C’est ainsi que nomme Tatiana Alexeïevna l’histoire de sa vie qu’elle confie à Sacha, et le jeune homme fraîchement débarqué dans son immeuble en devient le dépositaire à son corps défendant. Le dialogue qui s’installe entre la vieille femme malade et le jeune arbitre de football évoque des tragédies, historique pour l’une, intime pour l’autre. L’existence de Tatiana est hantée par la question obsédante de la recherche de la vérité tandis que Sacha tente de tourner une page douloureuse afin de continuer à vivre. La croix rouge se mue en attribut de la mémoire. Elle rappelle les prisonniers soviétiques abandonnés pendant la Seconde Guerre mondiale. C’est aussi le signe que dessine la vieille femme sur les portes pour retrouver celle de son appartement et la croix que portaient les citoyens soviétiques soumis à la terreur ; c’est enfin l’objet des dernières volontés de l’héroïne. 


 

Je remercie tout d’abord les éditions des Syrtes et Babelio pour m’avoir fait découvrir ce roman lors de la dernière Masse critique organisée par le site internet.

C’est un roman relativement court de 210 pages mais qui est très intéressant à plusieurs titres.

Il s’agit tout d’abord d’un bon roman. Il nous présente l’histoire de Tatiana Alexeïevna et sa vie en Russie ou plutôt en U.R.S.S. C’est tout un pan de l’histoire soviétique que nous découvrons à travers le destin de Tatiana, la peur au quotidien dans ce pays dirigé par Staline où tout est susceptible de vous voir proclamer « ennemi du peuple » avec toutes les conséquences que cela entraîne : interrogatoires, goulags… On se prend très vite d’affection pour cette femme qui raconte sa vie, avant qu’Alzheimer ne l’en empêche, à son jeune voisin.

On découvre toute l’absurdité du système mis en place par l’appareil soviétique : par exemple les soldats russes prisonniers lors de la seconde guerre mondiale étaient considérés comme des traîtres car toujours vivants et leurs familles également.

J’ai aussi appris que, sous Staline, des gens avaient été poursuivis et condamnés pour avoir critiqué Hitler alors même que l’opération Barbarossa avait été lancée… (Absurde disais-je ?)

Ce qui est également un grand point positif du roman c’est la réflexion que l’auteur nous pousse à avoir sur la question de la mémoire, qu’elle soit individuelle ou collective.

Que faire lorsque les témoins des horreurs passées ne peuvent pas témoigner, que ce soit à cause d’une maladie ou de l’omerta qui règne toujours ?

Que faire pour ne pas répéter les erreurs du passé alors que pour certains tout a été fait pour le mieux et que Staline est, et restera, un héros, le petit père des peuples ?
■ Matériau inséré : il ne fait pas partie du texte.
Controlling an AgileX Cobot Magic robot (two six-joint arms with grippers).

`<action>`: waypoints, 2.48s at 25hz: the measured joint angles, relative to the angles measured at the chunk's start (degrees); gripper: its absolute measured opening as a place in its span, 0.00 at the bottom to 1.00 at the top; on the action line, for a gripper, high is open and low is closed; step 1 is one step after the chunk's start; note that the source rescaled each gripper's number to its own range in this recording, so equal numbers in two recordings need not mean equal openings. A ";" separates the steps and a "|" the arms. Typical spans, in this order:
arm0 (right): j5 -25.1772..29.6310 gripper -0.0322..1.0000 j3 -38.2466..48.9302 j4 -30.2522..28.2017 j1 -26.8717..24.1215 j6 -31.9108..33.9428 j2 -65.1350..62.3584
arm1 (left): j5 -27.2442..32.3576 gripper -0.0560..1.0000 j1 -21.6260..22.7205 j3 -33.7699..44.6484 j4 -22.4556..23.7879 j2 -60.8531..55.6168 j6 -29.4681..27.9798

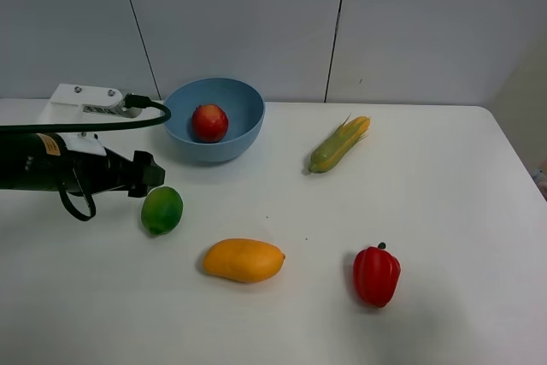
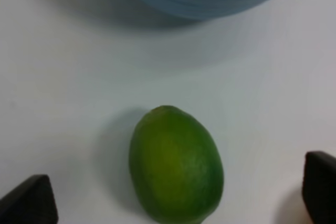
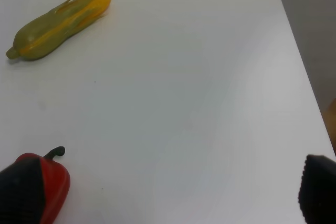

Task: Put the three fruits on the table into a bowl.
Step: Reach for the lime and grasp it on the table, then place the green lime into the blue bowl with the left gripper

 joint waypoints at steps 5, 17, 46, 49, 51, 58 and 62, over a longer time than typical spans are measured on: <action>0.00 0.89 0.00 0.00 0.00 0.05 0.00 | -1.19 0.99 0.01 0.00 2.21 3.60 0.00; 0.00 0.89 0.00 0.00 0.00 0.05 0.00 | -4.01 1.00 -0.06 -4.10 2.39 17.67 0.00; 0.00 0.89 0.00 0.00 0.00 0.17 0.00 | 2.02 0.06 -0.06 -10.03 2.50 27.17 -1.29; 0.00 0.89 0.00 0.00 0.00 0.17 0.00 | 7.62 0.06 -0.06 -15.90 3.15 25.51 -1.29; 0.00 0.89 0.00 0.00 0.00 0.17 0.00 | 9.91 0.06 -0.06 -21.75 4.58 24.12 -1.29; 0.00 0.89 0.00 0.00 0.00 0.17 0.00 | 13.03 0.06 -0.06 -43.54 8.18 27.23 0.59; 0.00 0.89 0.00 0.00 0.00 0.17 0.00 | 17.25 0.06 -0.06 -53.45 8.37 35.53 3.01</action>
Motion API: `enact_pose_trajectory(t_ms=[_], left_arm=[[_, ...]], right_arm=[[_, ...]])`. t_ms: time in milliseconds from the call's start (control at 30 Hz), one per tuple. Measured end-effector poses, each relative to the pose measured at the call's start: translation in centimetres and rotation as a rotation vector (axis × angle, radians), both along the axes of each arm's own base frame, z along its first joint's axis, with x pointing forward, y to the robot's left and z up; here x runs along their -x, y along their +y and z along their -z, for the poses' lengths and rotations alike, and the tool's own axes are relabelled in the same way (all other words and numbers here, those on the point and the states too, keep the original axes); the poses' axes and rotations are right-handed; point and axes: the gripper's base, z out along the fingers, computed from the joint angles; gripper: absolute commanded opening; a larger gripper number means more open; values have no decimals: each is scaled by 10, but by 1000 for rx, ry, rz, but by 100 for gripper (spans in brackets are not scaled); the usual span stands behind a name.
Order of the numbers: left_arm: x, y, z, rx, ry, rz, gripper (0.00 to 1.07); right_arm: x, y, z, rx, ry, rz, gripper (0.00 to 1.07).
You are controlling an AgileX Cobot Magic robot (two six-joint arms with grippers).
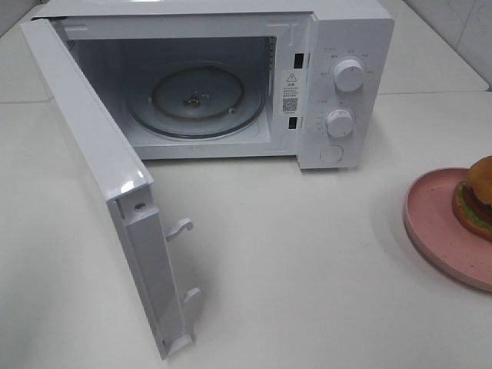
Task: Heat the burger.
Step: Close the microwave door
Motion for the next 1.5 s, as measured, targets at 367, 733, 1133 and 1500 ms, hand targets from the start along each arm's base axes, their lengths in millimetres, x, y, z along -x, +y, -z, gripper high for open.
enact_pose_trajectory(t_ms=[367,733,1133,1500], left_arm=[[-67,-18,22,-23,88,-2,0],[-132,-35,58,-10,50,-6,0],[-158,-55,94,-23,73,47,0],[-162,-79,109,-35,53,141,0]], right_arm=[[0,0,0,0,0,0,71],[0,0,0,0,0,0,71],[0,0,0,0,0,0,71],[0,0,0,-1,0,-1,71]])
Ce livre fait écho à l’actualité lorsque l’on constate que la figure de Staline reste sacrée mais forcément pas celles de ses victimes… C’est ainsi qu’un film satirique « La mort de Staline » a été censuré par le gouvernement russe en début d’année.

L’auteur avec un style concis et sans fioritures ne nous apporte pas de réponses mais nous apporte son histoire. Celle-ci m’a convaincue et je vous ai donné, j’espère, envie de la lire à votre tour.

Combien de fois, autour d’une table, après un ou deux verres, nous discutions entre amis de telle ou telle conduite ?
« Non, ça je ne le ferais jamais ! Non, même menacé de mort ! Trahir ? Vous n’y pensez pas ! Calomnier? Jamais ! Il y a des limites à tout ! Et la morale, alors ? Et l’honneur ? Vous avez appris que tel ou tel avait écrit des dénonciations ? Et moi, l’aurais-je fait ? Ah, non ! Jamais, c’est certain ! Accuser faussement quelqu’un ? Sottise ! Je ne le ferais pas, même sous la torture. Et si la vie de mes enfants en dépendait ? Rien ne pourrait me forcer à renoncer à mon humanité ! »
Si seulement ! En réalité tout était beaucoup plus complexe. Si l’être humain a vraiment réussi en un domaine, c’est dans l’art de s’arranger avec lui-même.